Peter Guy:Hmm -- 60 feet for 60 minutes
Hmm -- Doesn't that exceed the NDL for the RDP?
Blackwood:point being?
Diver0001:It does with the new one. The old one had the same NDL's as the navy table, ie 60/60 and the 120 rule worked to 100ft.
TSandM:Those of us who are using the memorized 120 table (which is not precisely the rule of 120 at all depths) are ALSO using minimum deco, which means we are executing all dives as decompression dives and doing measured, timed stops for all recreational dives.
unless your tables are metric.
The 120 "rule" is about staying out of deco. From 60 to 100 feet (every 10 ft) 120 minus the depth equals the NDL. If you are making deco dives, you are not following the 120 "rule."
Point being since he teaches a PADI class, teaching to exceed the RDP NDLs would be a standards violation.

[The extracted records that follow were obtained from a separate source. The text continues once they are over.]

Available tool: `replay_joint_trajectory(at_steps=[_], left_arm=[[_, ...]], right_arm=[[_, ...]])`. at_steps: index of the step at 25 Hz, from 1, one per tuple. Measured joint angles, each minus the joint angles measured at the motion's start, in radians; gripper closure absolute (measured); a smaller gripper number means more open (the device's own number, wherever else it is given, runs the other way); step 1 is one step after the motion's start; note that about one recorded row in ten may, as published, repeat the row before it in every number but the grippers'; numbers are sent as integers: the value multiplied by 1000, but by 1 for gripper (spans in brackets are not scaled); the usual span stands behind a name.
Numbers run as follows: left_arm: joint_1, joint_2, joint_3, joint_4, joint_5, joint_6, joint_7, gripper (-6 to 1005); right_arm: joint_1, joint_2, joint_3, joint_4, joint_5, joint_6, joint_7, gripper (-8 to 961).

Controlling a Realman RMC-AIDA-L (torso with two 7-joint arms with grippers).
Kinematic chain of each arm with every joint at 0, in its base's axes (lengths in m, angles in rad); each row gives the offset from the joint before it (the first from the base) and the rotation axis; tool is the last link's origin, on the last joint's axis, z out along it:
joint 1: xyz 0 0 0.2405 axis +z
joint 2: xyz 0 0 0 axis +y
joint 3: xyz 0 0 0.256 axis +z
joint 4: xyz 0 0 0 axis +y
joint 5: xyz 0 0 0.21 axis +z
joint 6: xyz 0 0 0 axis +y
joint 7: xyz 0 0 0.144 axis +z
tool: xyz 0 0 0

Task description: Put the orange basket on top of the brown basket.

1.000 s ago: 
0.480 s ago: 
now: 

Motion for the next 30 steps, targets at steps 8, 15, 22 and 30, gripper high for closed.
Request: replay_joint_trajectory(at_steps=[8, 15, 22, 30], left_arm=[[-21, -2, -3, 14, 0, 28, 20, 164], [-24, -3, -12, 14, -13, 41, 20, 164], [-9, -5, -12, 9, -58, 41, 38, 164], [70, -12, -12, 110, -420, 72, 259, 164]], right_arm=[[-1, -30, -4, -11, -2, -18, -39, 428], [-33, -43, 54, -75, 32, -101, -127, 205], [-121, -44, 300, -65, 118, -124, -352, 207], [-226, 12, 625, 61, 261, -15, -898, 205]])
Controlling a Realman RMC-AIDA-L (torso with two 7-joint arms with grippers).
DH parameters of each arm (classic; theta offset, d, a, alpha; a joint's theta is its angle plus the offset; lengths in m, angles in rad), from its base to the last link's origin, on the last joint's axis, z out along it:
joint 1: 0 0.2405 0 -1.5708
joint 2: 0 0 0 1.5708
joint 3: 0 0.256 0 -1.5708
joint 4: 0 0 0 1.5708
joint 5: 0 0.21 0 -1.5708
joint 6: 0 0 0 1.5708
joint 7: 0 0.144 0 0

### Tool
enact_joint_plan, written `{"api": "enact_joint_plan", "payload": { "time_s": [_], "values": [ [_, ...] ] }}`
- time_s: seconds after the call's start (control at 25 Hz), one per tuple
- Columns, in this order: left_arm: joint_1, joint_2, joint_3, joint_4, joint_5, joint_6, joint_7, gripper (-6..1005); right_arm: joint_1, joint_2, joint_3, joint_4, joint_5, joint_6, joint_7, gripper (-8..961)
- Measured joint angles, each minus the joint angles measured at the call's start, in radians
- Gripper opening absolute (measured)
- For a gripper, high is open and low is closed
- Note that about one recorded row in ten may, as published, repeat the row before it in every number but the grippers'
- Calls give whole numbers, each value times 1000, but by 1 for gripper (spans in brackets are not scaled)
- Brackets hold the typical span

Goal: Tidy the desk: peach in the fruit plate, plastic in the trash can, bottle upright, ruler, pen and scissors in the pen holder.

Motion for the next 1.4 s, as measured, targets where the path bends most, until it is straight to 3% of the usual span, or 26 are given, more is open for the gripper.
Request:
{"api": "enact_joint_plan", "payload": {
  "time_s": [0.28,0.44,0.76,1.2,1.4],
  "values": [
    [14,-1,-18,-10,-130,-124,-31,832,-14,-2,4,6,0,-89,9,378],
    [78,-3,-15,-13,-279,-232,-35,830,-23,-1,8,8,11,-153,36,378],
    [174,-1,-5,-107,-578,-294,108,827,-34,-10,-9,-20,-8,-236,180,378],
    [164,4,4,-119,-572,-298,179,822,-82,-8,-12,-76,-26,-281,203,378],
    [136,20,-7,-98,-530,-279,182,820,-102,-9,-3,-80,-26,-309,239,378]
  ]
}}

There's a new RDP? Since when? Sorry, but the old RDP did not have the same NDLs as the US Navy tables. One of the reasons PADI stopped using the US Navy tables and started using the RDP was shorter NDLs. That was about 1988 or 89.
The 120 "rule" is about staying out of deco. From 60 to 100 feet (every 10 ft) 120 minus the depth equals the NDL. If you are making deco dives, you are not following the 120 "rule."